3. Number of concurrent access threads
First, to minimize the time overhead caused by network transmission, HBase's Thrift Server should be deployed on the same machine as the application client. When the Thrift Server is started, you can configure the number of concurrent threads through parameters. Otherwise, the Thrift Server thread may be full and does not respond to the client's read/write requests. The specific command: bin/hbase-daemon.sh start thrift -- threadpool-m 200-w 500 (for more parameter reference here: bin/hbase-daemon.sh start thrift-h ).
4. Maximum heap memory configuration
If the client and Thrift Server read data in the scan operation sequence and set a certain number of cache records (set through the int32_t caching variable of TScan ), therefore, the number of caching records may occupy a considerable part of the heap memory of the Thrift Server, especially when multiple clients access the database concurrently.
Therefore, you can increase the maximum heap memory before the Thrift Server is started. Otherwise. lang. outOfMemoryError causes the process to be killed, especially when a large number of caching records are set during Scan (export HBASE_HEAPSIZE = 1000 MB by default, can be set in conf/hbase-env.sh ).

Contact Us

The content source of this page is from Internet, which doesn't represent Alibaba Cloud's opinion; products and services mentioned on that page don't have any relationship with Alibaba Cloud. If the content of the page makes you feel confusing, please write us an email, we will handle the problem within 5 days after receiving your email.

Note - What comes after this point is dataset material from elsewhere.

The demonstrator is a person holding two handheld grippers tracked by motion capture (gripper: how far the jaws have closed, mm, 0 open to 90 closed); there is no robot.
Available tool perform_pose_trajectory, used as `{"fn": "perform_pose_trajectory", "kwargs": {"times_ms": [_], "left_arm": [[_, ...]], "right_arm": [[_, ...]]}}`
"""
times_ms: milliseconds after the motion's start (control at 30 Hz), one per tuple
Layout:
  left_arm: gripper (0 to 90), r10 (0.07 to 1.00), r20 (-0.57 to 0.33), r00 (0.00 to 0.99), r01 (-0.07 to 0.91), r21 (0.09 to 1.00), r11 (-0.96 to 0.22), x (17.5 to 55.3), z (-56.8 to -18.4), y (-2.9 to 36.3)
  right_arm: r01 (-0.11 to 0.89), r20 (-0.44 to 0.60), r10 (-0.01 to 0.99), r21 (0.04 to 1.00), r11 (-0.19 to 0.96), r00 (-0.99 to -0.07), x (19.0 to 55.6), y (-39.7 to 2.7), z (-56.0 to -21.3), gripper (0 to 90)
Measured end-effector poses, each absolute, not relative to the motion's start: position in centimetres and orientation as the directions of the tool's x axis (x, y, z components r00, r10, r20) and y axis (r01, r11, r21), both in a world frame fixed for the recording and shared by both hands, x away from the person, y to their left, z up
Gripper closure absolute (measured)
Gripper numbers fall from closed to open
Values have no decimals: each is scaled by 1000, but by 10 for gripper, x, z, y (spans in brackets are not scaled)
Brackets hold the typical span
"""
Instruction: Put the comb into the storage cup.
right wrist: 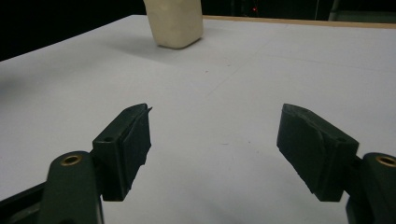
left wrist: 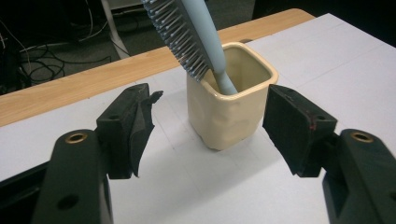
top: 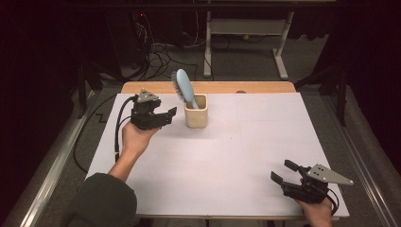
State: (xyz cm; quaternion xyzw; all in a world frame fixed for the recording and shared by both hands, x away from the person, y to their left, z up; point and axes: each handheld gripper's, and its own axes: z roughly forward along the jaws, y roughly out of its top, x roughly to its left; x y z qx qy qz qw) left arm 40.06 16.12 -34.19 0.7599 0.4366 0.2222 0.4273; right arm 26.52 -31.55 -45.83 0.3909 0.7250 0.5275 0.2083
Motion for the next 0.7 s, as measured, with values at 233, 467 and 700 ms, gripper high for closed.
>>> {"fn": "perform_pose_trajectory", "kwargs": {"times_ms": [233,467,700], "left_arm": [[333,851,-45,523,476,844,-248,398,-344,163],[333,850,-54,523,479,844,-241,396,-344,166],[333,850,-56,523,479,844,-239,392,-344,170]], "right_arm": [[348,110,787,927,139,-607,265,-315,-458,264],[349,110,786,927,140,-608,265,-315,-458,264],[349,110,786,926,140,-609,266,-315,-459,265]]}}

If you find any instances of plagiarism from the community, please send an email to: info-contact@alibabacloud.com and provide relevant evidence. A staff member will contact you within 5 working days.

A Free Trial That Lets You Build Big!

Start building with 50+ products and up to 12 months usage for Elastic Compute Service

  • Sales Support

    1 on 1 presale consultation

  • After-Sales Support

    24/7 Technical Support 6 Free Tickets per Quarter Faster Response

  • Alibaba Cloud offers highly flexible support services tailored to meet your exact needs.